• Task item:
All that should come back is the lines of the data below from the one containing "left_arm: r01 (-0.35" to the one containing "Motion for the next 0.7", inclusive, exactly as they stand.

• Given data:
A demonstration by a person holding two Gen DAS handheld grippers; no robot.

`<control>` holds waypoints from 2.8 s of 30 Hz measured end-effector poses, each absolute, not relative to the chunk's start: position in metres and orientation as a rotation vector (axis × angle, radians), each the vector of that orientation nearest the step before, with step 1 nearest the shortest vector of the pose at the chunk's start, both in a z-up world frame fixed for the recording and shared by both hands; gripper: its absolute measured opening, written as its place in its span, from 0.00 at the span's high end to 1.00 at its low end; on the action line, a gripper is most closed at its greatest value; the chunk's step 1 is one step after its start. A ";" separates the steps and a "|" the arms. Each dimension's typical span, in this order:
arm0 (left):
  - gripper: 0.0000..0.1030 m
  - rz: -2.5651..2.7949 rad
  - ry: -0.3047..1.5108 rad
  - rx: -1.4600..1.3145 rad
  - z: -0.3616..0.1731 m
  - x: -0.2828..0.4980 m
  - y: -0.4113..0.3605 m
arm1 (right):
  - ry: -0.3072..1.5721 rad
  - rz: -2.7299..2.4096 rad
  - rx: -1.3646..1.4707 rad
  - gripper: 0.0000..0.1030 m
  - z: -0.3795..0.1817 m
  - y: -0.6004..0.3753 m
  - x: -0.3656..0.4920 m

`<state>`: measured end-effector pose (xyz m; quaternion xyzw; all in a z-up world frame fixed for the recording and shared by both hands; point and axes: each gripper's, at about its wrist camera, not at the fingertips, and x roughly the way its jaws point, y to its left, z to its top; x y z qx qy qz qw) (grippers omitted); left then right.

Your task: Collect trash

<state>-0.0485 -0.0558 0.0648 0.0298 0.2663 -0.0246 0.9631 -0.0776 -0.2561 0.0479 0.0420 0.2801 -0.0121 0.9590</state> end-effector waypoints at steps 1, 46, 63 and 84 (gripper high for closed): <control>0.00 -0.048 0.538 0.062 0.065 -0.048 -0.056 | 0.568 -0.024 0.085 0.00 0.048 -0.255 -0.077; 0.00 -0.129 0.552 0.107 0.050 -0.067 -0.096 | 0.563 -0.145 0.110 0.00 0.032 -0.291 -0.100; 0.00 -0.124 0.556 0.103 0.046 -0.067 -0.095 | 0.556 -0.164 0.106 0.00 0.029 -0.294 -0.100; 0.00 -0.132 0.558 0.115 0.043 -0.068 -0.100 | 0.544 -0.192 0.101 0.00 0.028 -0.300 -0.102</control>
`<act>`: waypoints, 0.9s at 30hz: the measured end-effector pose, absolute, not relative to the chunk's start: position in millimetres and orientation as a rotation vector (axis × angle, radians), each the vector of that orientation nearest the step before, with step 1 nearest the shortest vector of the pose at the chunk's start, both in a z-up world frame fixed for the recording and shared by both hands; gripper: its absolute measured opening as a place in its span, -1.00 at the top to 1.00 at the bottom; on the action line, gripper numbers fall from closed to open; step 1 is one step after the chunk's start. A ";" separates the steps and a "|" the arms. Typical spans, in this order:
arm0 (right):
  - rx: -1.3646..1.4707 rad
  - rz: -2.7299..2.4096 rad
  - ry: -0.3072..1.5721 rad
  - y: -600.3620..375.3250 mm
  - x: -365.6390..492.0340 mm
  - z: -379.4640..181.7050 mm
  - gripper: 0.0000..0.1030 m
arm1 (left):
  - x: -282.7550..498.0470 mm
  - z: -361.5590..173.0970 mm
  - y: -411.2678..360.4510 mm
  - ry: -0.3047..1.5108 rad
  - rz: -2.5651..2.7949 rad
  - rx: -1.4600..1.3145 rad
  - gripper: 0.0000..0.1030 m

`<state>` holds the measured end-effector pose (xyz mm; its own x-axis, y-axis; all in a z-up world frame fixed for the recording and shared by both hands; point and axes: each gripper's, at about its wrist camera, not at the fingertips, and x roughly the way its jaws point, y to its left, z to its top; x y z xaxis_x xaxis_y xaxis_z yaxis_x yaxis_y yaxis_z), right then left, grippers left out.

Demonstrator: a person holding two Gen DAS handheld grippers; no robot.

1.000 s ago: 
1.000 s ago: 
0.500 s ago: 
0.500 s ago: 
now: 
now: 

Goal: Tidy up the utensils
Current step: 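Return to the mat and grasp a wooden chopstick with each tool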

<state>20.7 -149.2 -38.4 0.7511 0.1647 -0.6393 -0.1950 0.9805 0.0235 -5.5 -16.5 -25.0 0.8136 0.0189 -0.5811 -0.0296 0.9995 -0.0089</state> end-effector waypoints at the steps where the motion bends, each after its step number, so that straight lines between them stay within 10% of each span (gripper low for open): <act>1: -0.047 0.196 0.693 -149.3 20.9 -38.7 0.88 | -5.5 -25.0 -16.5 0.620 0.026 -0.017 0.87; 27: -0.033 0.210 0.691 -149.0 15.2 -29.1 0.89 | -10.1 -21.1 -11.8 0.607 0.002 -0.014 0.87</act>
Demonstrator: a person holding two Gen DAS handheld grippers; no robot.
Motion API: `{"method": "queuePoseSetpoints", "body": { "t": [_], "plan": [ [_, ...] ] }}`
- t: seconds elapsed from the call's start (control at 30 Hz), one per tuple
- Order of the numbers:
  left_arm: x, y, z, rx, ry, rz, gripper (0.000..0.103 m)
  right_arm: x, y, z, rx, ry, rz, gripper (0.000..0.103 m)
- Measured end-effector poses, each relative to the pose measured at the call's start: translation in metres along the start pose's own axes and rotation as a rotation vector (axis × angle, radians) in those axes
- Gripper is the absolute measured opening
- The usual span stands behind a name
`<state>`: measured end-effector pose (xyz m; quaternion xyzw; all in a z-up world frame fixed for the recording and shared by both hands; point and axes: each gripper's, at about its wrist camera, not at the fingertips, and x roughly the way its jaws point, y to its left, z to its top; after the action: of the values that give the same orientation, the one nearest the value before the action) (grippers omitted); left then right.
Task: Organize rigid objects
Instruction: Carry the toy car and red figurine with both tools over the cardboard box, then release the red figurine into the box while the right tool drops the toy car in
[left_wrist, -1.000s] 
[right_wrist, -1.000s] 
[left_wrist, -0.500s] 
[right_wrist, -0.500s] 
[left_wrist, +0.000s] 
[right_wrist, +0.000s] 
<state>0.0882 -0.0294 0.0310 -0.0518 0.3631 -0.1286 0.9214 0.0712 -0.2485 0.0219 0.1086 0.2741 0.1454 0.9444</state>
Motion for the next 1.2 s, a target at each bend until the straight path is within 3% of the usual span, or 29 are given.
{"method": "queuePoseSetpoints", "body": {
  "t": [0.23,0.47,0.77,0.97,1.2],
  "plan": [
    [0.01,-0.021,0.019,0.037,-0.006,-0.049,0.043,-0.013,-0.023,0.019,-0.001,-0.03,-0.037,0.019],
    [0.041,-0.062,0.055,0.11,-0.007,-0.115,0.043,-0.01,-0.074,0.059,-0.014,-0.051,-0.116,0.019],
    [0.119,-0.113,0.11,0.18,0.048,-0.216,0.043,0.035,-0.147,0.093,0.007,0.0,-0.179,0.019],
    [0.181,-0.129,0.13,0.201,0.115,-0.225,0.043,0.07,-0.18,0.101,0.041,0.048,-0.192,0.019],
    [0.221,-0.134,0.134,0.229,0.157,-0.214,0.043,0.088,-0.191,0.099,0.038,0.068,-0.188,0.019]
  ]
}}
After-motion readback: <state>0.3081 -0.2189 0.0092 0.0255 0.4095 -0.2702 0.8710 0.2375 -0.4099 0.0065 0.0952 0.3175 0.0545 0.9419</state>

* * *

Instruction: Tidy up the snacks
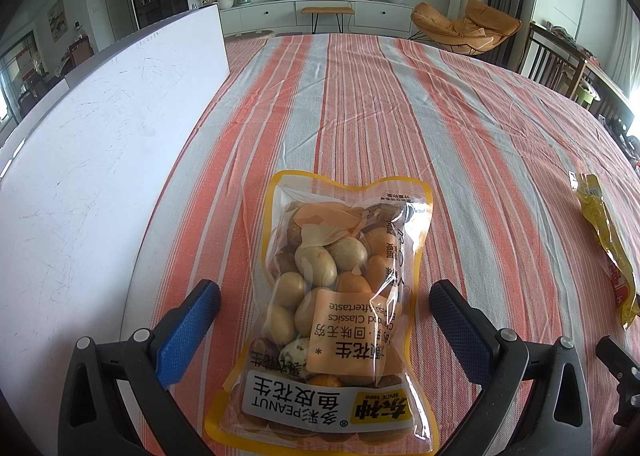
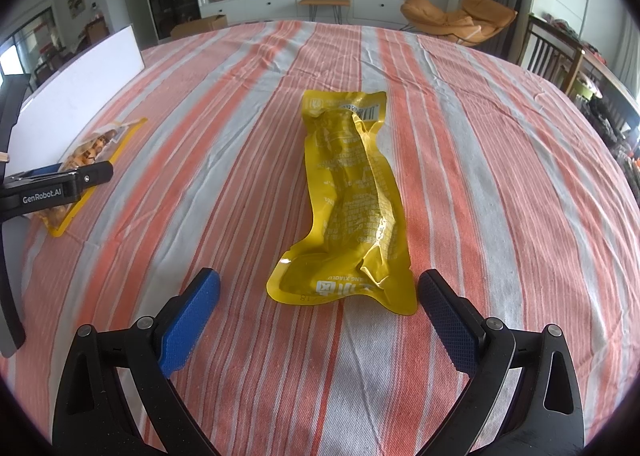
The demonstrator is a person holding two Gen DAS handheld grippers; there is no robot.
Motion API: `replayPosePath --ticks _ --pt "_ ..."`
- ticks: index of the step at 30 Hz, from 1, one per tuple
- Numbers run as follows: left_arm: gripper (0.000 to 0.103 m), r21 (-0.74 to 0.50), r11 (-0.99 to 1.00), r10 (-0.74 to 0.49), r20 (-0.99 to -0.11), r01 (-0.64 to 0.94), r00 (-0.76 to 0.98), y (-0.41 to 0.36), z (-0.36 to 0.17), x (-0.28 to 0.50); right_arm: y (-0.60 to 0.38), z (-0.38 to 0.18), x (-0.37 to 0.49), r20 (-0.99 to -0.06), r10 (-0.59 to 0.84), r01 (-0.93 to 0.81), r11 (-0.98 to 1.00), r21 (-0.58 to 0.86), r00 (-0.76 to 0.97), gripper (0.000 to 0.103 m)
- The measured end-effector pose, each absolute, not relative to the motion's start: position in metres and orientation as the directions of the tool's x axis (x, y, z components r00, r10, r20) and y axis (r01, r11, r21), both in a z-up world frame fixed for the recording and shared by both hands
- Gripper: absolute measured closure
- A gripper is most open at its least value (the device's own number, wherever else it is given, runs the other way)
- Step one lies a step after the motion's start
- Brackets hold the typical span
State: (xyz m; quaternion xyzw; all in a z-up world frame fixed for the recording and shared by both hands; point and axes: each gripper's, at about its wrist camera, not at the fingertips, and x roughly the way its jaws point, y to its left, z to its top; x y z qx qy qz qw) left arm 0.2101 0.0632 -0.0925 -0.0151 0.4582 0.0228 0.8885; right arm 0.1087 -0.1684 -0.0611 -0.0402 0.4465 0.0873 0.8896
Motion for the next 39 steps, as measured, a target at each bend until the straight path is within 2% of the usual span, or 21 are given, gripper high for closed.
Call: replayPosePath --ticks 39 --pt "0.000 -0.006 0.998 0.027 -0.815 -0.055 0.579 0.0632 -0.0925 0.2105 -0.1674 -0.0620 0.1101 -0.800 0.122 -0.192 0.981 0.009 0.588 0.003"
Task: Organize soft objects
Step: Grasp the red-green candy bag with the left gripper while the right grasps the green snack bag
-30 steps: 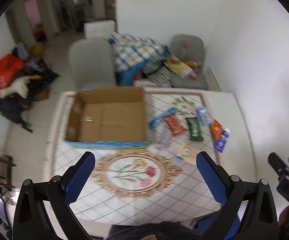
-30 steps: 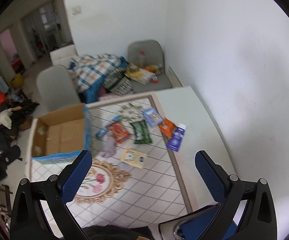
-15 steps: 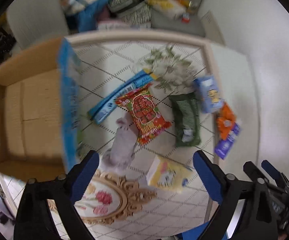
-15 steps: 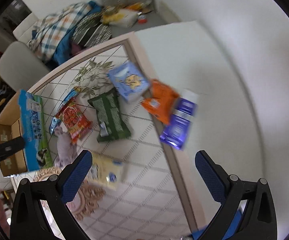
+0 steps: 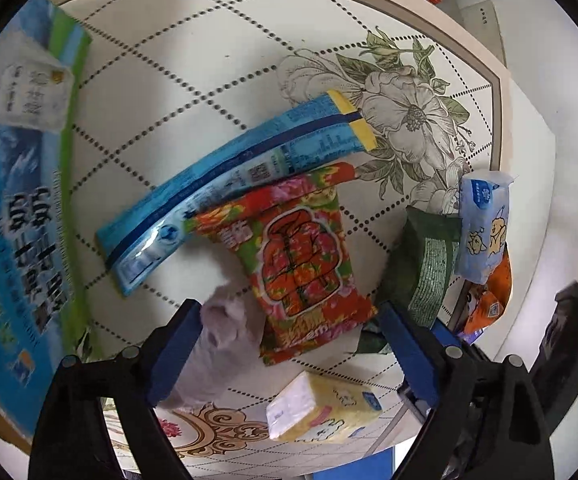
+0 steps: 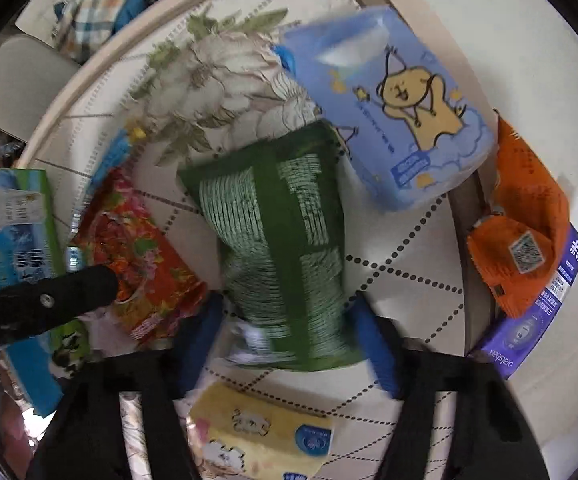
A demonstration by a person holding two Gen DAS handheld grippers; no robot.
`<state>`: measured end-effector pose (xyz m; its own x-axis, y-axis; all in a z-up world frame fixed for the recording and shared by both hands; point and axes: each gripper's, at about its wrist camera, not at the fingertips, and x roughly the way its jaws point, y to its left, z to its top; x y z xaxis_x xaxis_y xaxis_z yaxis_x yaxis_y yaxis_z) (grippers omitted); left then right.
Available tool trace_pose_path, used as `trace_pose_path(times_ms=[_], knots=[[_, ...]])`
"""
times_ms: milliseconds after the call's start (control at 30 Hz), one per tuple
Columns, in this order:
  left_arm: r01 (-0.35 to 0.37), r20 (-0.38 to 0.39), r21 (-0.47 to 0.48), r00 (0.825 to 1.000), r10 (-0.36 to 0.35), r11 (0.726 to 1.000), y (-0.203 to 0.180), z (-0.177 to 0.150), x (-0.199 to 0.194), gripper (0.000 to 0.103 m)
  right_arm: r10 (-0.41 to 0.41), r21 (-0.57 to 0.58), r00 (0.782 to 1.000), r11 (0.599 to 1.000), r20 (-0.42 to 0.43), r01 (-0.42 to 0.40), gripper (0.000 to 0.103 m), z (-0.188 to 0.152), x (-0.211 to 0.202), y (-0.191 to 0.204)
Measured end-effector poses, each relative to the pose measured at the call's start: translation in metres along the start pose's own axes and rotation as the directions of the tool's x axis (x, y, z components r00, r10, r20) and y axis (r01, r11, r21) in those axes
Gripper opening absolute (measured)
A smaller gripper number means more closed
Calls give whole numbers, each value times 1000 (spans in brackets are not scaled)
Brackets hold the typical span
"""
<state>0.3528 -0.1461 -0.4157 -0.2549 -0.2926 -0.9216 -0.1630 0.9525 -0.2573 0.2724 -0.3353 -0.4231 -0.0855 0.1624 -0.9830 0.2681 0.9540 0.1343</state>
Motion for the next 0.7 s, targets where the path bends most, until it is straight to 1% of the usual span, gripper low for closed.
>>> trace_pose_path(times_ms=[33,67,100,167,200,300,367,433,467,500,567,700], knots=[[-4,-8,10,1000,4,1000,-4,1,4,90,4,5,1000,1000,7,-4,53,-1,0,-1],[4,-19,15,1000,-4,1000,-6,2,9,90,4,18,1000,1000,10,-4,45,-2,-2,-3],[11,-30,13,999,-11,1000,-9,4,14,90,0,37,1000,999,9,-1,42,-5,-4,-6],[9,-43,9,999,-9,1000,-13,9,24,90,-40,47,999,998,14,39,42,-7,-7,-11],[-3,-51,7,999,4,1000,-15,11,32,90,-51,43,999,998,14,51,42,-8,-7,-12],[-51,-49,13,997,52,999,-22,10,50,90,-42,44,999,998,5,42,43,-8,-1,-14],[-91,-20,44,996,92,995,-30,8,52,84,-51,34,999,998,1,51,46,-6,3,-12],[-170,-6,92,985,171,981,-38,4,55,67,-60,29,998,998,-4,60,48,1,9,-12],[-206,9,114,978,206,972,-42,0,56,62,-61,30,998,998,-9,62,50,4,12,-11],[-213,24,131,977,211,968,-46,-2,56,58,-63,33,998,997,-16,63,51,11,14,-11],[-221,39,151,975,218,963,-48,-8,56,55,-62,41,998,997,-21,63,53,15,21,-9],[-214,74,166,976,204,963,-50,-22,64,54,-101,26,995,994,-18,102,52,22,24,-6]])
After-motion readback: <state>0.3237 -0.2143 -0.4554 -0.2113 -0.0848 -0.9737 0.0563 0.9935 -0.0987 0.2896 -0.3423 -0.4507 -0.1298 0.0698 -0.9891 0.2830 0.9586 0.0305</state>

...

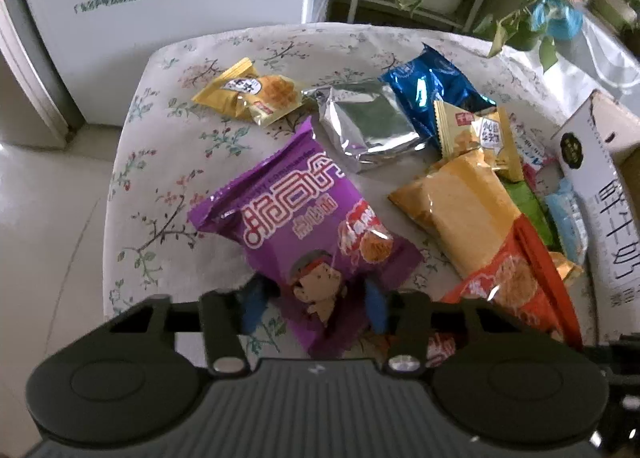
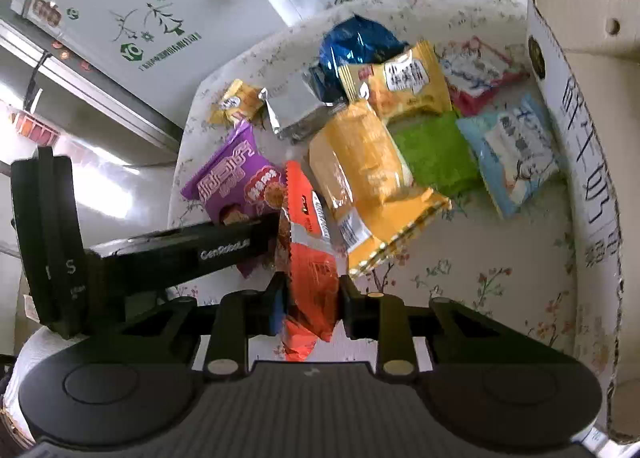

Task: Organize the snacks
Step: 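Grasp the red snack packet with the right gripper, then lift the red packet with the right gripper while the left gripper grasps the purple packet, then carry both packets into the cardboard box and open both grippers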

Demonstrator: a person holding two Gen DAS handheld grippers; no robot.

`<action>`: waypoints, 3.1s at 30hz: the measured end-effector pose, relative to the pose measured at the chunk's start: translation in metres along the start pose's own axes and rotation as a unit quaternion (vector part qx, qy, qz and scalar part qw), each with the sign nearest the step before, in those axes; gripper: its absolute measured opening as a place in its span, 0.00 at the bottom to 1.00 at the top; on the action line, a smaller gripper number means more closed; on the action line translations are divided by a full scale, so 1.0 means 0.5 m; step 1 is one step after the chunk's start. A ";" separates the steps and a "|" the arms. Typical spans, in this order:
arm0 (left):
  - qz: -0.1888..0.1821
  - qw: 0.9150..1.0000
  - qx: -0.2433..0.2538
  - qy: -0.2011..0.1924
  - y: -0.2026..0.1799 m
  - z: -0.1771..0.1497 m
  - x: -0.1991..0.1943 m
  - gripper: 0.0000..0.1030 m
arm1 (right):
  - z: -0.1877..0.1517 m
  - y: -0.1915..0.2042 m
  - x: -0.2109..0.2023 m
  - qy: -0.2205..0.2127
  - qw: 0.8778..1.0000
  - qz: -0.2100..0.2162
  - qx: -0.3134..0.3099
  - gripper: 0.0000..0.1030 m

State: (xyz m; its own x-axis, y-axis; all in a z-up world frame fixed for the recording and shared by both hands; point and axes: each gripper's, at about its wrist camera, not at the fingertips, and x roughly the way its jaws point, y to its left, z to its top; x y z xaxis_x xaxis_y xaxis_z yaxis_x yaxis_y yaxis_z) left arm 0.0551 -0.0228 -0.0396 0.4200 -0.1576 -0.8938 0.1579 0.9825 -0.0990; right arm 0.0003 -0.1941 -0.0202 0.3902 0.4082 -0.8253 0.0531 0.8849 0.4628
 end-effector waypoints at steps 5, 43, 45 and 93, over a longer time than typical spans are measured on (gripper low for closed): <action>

• Worked solution:
  left_arm: r01 (-0.35 to 0.37), r20 (-0.38 to 0.39), r21 (-0.47 to 0.48), r00 (0.825 to 1.000), r10 (-0.36 to 0.35), r11 (0.726 to 1.000), y (-0.203 to 0.180), z (-0.177 to 0.150), x (-0.199 to 0.194), gripper (0.000 to 0.103 m)
  right_arm: r10 (-0.41 to 0.41), r21 (-0.57 to 0.58), r00 (0.782 to 1.000), r11 (0.599 to 1.000), r20 (-0.42 to 0.43), r01 (-0.42 to 0.40), gripper (0.000 to 0.103 m), z (-0.188 to 0.152), x (-0.211 to 0.202), y (-0.191 to 0.204)
Measured end-effector poses, each relative to the pose measured at the call's start: translation in metres along the start pose's own axes and rotation as the directions of the tool's x axis (x, y, z components r00, r10, r20) and y axis (r01, r11, r21) in those axes
Gripper opening absolute (measured)
A smaller gripper number means more closed
Calls give whole numbers, each value times 1000 (spans in brackets are not scaled)
Brackets hold the typical span
"""
<state>0.3528 -0.1461 -0.4157 -0.2549 -0.2926 -0.9216 -0.1630 0.9525 -0.2573 0.2724 -0.3353 -0.4231 -0.0855 0.1624 -0.9830 0.2681 0.9540 0.1343</state>
Motion for the next 0.7 s, targets where the path bends most, until it is straight to 1% of the usual span, gripper low for closed.

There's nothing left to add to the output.